Mercer and the human resource group both found that employers are not abandoning their health insurance plans, despite some fears that the Affordable Care Act would encourage employers to do that.
“Health care benefits are a valuable employee recruiting tool,” said Andrew Mariotti, senior reseacher at the human resource association.
Only 1 percent of employers nationally plan to eliminate employee health coverage next year, according to the human resource survey.
Instead, 7.9 percent of employers will continue to try to pare costs by requiring employee spouses to get coverage through their own employers, if available, and 6.7 percent will implement spouse surcharges.
The Mercer analysis found more companies considering abandoning their plans. Three percent of Kansas City area employers in the Mercer survey said they were likely to terminate their employee health plans within the next five years and send employees to the “Obamacare” public exchanges. That compared with 4 percent of large employers and 15 percent of small employers nationally.
Another notable way employers are paring their health care costs is by hiring more part-timers or limiting normal work hours of employees to less than 30 hours a week, the line over which the Affordable Care act requires employers to offer health care benefits.

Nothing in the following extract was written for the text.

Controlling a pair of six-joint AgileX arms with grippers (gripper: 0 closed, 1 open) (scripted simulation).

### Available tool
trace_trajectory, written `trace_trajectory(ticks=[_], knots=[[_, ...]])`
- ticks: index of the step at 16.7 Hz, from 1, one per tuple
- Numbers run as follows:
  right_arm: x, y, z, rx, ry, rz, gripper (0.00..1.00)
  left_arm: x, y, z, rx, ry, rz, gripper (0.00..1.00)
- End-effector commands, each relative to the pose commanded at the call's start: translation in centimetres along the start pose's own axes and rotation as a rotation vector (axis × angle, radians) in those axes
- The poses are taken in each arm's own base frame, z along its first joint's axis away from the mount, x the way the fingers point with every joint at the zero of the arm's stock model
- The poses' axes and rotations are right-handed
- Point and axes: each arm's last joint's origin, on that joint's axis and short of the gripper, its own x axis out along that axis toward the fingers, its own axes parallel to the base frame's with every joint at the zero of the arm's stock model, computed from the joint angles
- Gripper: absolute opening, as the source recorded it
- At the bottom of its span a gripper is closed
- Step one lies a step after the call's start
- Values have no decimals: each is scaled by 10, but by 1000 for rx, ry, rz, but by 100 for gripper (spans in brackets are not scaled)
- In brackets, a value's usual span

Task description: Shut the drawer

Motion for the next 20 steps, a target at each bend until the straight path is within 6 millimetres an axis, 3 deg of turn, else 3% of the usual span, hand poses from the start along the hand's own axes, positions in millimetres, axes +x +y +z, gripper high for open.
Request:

About 1 in 10 large employers told Mercer researchers that they had reduced those employees’ hours to less than 30.
The separate human resource group survey found only 1.3 percent of employers who now offer coverage for part-time employees saying they intended to stop that.
John Leifer, a Kansas City health industry watchdog and author of “The Myths of Modern Medicine,” doubts that any employer or insurance product can tame the medical cost spiral.
“Insurance plans, high deductible or not, are really not effective mechanisms for controlling costs,” Leifer said. “Cost control requires far more teeth than insurance providers have. Price controls on the cost of providing medical service is the only way to reduce health care costs.”
The Mercer report indicated that more likely within the next five years is large employers moving into private health insurance exchanges. Twenty-eight percent said they were likely to shift to private exchanges, which are not part of the Affordable Care Act.
Private exchanges are created by insurance companies, brokerages or consulting firms to sell policies to both individuals and employers. Typically, employers who participate in private exchanges give workers a set amount of money to buy coverage on the exchange, choosing among benefits approved by the employer.
The 2,569 employers participating in the Mercer study projected that their per-employee health benefit costs would rise an average of 4.6 percent next year. That projection depends on making continued coverage changes in their current plans; without changes, the expected costs would jump 7.1 percent.
The Kansas City component of the Mercer report reflected answers from 35 area employers, enough to draw some broad statistical conclusions.